Monnaie de Paris: Subodh Gupta, Adda, Rendez-vous jusqu’au 26 août 2018
Le bamyan qui occupe la cour de la Monnaie de Paris est très révélateur de la démarche de Subodh Gupta. On assiste chez cet artiste à un étonnant développement foisonnant à partir de l’exploitation d’objets quotidiens employés en ready made. Ces réalisations plastiques toujours plus monumentales évoquent la culture indienne. Face au succès et à l’ampleur des expositions qu’il réalise, il a pris le chemin de la monumentalité . Par rapport à l’exposition recensée plus bas, il y a cinq ans, on constate que cette monumentalité entraîne une diminution de la diversité, mais il reste fidèle à sa démarche de médiatisation d’aspects de la culture indienne à travers ce chemin matériel.

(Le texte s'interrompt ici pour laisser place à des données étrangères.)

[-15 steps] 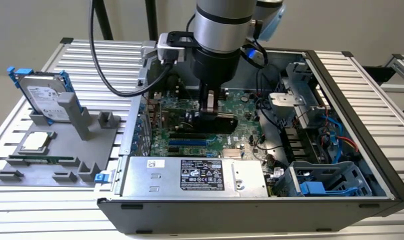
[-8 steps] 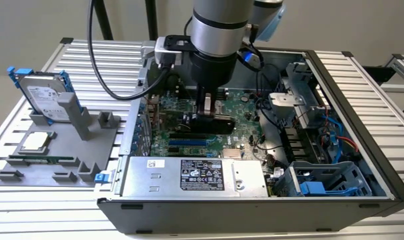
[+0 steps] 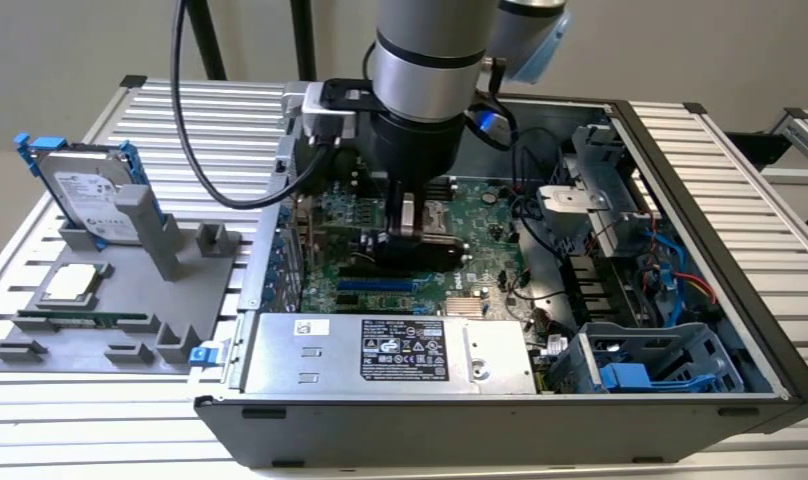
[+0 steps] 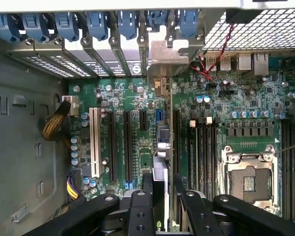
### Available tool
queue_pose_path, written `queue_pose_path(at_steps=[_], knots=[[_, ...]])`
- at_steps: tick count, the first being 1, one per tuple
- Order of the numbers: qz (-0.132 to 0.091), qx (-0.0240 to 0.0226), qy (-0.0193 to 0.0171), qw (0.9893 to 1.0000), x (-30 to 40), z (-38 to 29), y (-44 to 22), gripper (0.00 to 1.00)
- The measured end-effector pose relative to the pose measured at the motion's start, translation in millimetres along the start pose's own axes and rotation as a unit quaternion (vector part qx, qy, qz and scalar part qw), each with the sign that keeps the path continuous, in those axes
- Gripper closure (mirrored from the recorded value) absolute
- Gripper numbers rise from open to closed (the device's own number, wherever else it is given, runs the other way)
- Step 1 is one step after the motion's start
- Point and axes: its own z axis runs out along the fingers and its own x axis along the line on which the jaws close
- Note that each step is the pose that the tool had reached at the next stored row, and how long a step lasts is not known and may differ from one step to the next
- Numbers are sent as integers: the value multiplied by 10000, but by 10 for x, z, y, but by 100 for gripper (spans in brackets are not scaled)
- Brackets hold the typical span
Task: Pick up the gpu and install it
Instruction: 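Insert the gpu into the slot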
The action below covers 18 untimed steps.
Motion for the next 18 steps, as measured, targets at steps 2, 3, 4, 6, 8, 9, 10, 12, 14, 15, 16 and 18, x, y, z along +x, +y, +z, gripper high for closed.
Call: queue_pose_path(at_steps=[2,3,4,6,8,9,10,12,14,15,16,18], knots=[[-9,0,0,10000,1,18,15,100],[-14,0,0,10000,2,23,20,100],[-17,-1,2,10000,2,25,25,100],[-18,-1,2,10000,2,27,31,100],[-19,0,1,10000,2,28,30,100],[-19,0,0,10000,2,29,31,100],[-19,0,0,10000,2,29,33,100],[-18,0,1,10000,2,29,34,100],[-19,0,0,10000,2,29,35,100],[-19,0,1,10000,2,29,34,100],[-19,1,1,10000,2,29,35,100],[-18,1,0,10000,3,32,39,100]])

Subodh Gupta. Spirit Eaters. Musée des beaux-arts de Thoune jusqu’au 28 avril 2013
es assemblages de Subodh Gupta (né en 1964) sont familiers des visiteurs d’expositions intenationales. Gupta a fait des ustensiles de cuisine en fer blanc, caractéristiques des ménages indiens et qui ont frappé tout voyageur qui s’est rendu dans ce pays, la base emblématique de son travail. En quelques années, il est parvenu à transformer un objet industriel pauvre à nos yeux, omniprésent, en œuvre d’art immédiatement associée à son nom.

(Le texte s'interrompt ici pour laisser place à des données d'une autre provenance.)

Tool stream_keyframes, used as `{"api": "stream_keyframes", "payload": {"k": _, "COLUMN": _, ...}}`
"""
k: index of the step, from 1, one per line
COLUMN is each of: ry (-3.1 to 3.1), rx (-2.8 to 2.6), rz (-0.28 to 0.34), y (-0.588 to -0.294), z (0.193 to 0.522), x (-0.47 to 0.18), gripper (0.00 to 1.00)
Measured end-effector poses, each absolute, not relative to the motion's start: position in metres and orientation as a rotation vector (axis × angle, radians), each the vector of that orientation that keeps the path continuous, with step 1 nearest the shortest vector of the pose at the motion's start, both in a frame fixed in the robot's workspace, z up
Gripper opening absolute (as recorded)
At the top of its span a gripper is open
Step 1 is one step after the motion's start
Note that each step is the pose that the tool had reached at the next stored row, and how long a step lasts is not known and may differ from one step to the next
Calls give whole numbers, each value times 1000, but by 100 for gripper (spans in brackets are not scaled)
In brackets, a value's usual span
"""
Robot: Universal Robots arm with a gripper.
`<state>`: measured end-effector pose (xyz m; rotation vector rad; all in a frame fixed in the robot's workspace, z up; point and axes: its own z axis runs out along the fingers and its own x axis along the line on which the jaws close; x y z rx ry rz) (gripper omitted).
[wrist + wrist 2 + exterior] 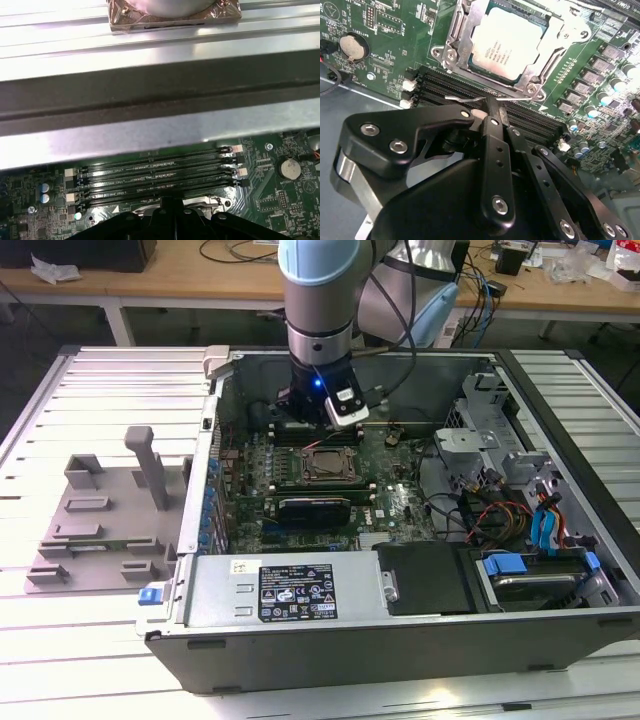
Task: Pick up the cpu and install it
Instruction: 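Install the first cpu locking lever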
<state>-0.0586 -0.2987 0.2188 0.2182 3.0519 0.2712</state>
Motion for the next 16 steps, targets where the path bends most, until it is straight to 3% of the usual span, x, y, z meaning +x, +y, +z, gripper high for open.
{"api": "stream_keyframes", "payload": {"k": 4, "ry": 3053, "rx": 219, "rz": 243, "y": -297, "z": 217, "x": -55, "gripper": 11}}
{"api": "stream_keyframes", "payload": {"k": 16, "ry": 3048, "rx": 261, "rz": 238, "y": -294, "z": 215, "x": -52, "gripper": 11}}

Subodh Gupta traite des questions de nourriture. Il les met en évidence dans une problématique qui est simultanément identitaire et globalisée. Il fait plusieurs fois allusion à l’état dont il est originaire le Bihar qui possède une longue frontière avec le Népal. De ce point de vue, deux pièces sont particulièrement caractéristiques dans l’exposition. Un film qui donne aussi un titre à cette dernière : Spirit Eaters. Il évoque une tradition funéraire du Bihar qui veut que l’on engage des hommes pour manger le plus possible lors de la mort d’un proche pour satisfaire l’âme du disparu. Gupta a engagé de ces hommes pour faire un film sur leur activité dans une forme de happening à l’Art Fair de Delhi en 2012. Dans une autre salle, on trouve un tapis roulant à sushis, mais sur ce dernier, il a placé des pyramides d’ustensiles indiens associant deux cultures culinaires exotiques que l’on rencontre aujourd’hui dans le monde entier (Faith Matters 2007-2008). La plupart des pièces exposées sont assez récentes et dans plusieurs travaux, il évoque des situations du quotidien: une table sur laquelle de la pâte à pain est en cours de malaxage (Atta, 2010) ou une machine à coudre avec des mangues (Season, 2013), il s’agit de reproductions en bronze peint, parfaitement illusionniste; une traduction artistique de situations très quotidiennes. (Il me revient à l’esprit que l’artiste suisse, très globalisé, Ugo Rondinone a réalisé des travaux assez proches avec de pommes, poires, pommes de terre ou une miche de pain en bronze peint qui créent une évocation hyperréaliste). Pour revenir à Gupta, il faut reconnaître que ses assemblages exercent toujours une certaine fascination par leur ampleur et un certain pouvoir d’évocation, mais d’un autre coté ils ont quelque chose d’attendu. S’il fallait le mettre en relation avec un précédent artistique, c’est le nom de Yannis Kounellis auquel je pense, peut-être parce qu’à Thoune, il y a une pièce avec des sacs de jute, mais de manière plus générale le mode opératoire me semble assez comparable. Kounellis évoque des matières, le métal, la fonte, le verre, des tissus, le coton, la jute, des produits, le café, le sel, le charbon par exemple pour leur donner le statut d’œuvre d’art un peu comme Gupta.